» Activity
From the entries that follow, pick out all lines holding "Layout".

» Recorded data
----------------
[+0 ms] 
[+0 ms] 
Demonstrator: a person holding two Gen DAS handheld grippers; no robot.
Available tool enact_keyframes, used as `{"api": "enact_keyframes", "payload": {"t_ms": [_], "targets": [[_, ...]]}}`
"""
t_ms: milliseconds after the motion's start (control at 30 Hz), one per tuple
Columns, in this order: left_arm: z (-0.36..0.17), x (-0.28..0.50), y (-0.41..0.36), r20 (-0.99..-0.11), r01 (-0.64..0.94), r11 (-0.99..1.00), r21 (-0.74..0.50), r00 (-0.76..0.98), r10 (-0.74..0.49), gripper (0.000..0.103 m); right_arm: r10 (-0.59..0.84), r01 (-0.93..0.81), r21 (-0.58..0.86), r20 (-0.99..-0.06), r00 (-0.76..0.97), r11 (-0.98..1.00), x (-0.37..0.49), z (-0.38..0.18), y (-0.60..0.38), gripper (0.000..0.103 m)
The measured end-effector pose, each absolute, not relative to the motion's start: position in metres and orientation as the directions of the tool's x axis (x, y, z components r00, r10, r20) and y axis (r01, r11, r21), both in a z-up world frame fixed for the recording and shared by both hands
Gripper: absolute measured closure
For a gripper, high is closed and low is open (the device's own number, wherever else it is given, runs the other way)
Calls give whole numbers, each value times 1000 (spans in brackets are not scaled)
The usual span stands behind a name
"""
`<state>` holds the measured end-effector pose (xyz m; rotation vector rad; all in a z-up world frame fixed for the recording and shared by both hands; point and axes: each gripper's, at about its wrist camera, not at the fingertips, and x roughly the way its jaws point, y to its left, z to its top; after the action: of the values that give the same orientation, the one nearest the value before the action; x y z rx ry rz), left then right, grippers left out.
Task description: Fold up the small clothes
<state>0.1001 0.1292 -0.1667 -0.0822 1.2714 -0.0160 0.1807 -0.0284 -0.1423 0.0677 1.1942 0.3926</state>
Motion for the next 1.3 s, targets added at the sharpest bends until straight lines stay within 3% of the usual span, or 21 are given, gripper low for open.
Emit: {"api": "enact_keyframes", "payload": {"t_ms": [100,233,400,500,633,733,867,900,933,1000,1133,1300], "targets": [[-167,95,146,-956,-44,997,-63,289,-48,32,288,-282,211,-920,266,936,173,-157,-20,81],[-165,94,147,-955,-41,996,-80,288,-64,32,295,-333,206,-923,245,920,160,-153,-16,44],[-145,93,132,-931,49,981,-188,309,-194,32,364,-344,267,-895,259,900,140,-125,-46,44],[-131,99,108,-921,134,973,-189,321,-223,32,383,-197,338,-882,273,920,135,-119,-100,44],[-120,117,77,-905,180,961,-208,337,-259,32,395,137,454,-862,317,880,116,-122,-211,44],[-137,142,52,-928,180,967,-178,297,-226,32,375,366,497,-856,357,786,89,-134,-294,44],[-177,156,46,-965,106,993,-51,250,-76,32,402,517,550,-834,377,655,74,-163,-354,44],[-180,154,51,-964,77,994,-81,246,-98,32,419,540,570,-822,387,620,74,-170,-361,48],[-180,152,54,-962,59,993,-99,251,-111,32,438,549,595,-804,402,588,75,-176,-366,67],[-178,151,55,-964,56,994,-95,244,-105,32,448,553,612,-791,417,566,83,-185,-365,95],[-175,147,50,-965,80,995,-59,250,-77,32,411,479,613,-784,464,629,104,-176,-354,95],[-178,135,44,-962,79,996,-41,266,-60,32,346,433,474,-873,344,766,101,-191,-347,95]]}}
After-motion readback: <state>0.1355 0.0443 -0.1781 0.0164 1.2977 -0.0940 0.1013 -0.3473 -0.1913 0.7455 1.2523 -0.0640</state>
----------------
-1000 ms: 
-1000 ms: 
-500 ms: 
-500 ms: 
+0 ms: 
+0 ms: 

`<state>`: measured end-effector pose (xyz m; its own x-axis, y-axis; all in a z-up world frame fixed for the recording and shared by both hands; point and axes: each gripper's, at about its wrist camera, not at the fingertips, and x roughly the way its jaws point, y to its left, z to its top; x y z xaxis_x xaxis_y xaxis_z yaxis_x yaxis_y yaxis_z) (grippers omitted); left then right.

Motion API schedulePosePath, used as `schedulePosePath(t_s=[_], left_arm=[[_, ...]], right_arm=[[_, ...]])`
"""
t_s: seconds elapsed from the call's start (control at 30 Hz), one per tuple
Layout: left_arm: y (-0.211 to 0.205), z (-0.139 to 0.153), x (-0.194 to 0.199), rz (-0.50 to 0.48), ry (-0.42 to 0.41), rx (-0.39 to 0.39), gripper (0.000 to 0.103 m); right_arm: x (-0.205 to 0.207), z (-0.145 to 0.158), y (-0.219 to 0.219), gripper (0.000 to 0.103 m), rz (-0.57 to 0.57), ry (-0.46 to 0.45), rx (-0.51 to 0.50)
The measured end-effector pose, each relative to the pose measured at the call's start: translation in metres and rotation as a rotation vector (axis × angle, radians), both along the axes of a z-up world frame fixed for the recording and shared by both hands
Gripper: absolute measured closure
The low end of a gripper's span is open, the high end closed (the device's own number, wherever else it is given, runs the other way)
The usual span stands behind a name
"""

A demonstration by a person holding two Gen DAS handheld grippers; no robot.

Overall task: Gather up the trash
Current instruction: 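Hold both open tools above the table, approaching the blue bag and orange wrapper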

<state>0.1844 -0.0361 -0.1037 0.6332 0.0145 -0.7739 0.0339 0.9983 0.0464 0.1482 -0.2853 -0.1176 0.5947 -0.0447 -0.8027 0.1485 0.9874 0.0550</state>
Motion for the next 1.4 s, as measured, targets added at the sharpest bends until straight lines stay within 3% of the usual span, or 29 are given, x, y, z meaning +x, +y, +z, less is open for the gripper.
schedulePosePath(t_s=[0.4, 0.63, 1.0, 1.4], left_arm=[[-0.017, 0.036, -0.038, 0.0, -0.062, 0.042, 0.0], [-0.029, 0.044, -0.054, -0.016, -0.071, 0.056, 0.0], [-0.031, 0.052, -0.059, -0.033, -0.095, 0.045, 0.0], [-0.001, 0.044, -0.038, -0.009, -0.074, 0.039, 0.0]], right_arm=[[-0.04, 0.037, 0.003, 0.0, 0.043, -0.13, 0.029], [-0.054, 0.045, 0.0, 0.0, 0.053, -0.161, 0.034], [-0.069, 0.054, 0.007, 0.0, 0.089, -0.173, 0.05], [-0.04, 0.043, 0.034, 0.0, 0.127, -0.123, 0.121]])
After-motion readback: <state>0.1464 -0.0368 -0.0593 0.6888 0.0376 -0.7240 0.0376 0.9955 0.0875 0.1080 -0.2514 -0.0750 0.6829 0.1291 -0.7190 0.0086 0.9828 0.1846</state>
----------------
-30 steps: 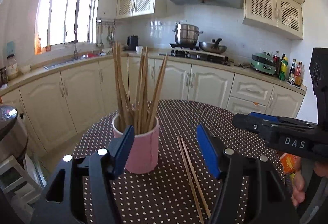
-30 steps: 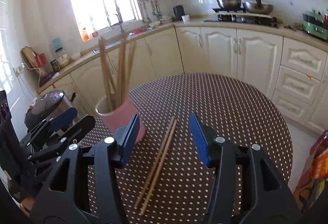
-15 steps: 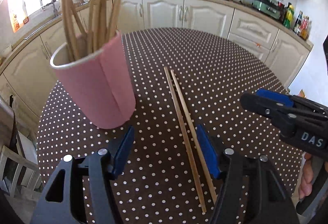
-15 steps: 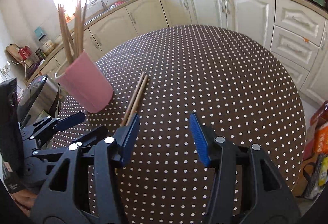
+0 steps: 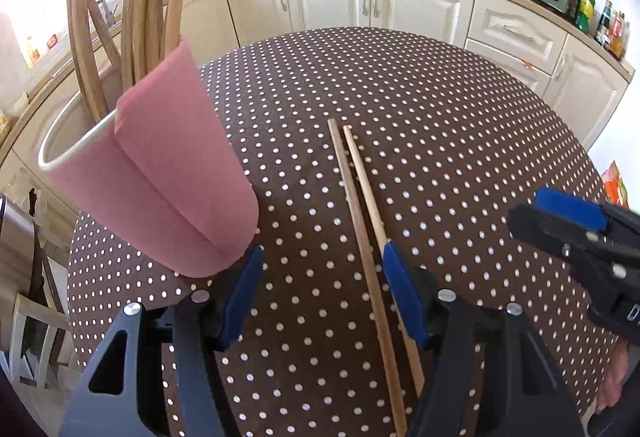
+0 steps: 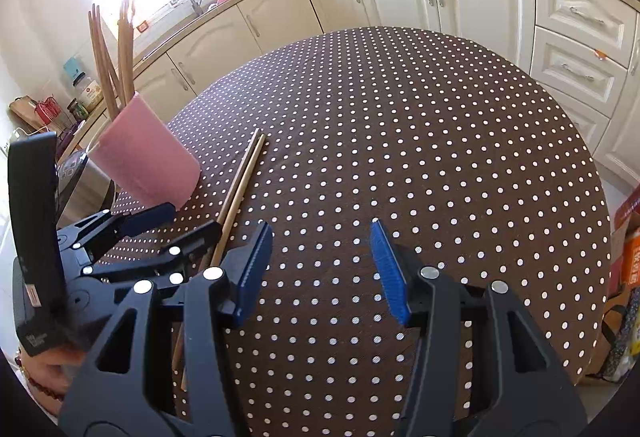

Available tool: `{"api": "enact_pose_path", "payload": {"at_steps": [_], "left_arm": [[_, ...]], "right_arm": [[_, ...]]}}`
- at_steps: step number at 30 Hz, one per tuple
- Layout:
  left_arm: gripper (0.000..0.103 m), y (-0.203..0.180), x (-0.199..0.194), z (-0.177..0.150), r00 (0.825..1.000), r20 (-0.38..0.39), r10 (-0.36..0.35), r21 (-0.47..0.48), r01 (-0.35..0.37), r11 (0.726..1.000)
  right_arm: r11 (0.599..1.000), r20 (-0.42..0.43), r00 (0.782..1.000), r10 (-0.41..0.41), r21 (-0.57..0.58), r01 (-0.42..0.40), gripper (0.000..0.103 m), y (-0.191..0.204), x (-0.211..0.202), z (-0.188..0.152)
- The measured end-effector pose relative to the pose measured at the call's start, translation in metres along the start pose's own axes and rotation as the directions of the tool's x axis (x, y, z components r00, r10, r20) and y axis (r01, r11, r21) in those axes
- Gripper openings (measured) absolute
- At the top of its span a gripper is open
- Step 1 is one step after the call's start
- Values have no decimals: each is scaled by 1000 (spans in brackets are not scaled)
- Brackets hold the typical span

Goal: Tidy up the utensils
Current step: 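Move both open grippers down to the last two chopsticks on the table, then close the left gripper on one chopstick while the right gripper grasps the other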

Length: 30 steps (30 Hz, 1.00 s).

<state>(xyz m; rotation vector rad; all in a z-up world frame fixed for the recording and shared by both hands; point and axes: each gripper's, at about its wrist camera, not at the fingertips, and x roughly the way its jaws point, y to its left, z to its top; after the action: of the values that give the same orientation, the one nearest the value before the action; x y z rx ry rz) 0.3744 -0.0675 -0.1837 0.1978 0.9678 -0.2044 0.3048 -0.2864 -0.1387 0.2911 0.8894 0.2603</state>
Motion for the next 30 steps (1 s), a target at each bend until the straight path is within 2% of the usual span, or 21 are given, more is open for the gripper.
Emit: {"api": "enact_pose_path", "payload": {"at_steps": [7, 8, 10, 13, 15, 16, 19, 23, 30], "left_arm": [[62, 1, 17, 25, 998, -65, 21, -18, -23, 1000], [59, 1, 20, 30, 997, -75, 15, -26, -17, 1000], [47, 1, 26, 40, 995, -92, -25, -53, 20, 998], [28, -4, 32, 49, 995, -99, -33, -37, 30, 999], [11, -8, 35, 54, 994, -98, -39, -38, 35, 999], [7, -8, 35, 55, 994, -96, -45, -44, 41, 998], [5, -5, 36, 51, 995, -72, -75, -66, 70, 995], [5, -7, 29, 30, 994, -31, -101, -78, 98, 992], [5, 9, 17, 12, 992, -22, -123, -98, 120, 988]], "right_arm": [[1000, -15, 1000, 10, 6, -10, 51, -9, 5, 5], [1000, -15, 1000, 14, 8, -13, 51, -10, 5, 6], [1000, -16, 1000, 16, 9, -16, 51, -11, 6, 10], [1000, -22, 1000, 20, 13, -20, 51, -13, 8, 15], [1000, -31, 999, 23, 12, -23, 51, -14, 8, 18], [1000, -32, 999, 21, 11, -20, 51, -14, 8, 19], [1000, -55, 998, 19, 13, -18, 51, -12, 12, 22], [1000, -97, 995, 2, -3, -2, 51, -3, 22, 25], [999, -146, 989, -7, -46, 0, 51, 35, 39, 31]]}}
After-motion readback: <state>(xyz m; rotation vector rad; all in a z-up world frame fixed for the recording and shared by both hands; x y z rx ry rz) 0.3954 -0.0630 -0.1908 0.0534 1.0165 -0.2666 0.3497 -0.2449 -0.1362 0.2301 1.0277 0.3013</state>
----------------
» Exercise result
Layout: left_arm: y (-0.211 to 0.205), z (-0.139 to 0.153), x (-0.194 to 0.199), rz (-0.50 to 0.48), ry (-0.42 to 0.41), rx (-0.39 to 0.39), gripper (0.000 to 0.103 m); right_arm: x (-0.205 to 0.207), z (-0.145 to 0.158), y (-0.219 to 0.219), gripper (0.000 to 0.103 m), rz (-0.57 to 0.57), ry (-0.46 to 0.45), rx (-0.51 to 0.50)
- Layout:

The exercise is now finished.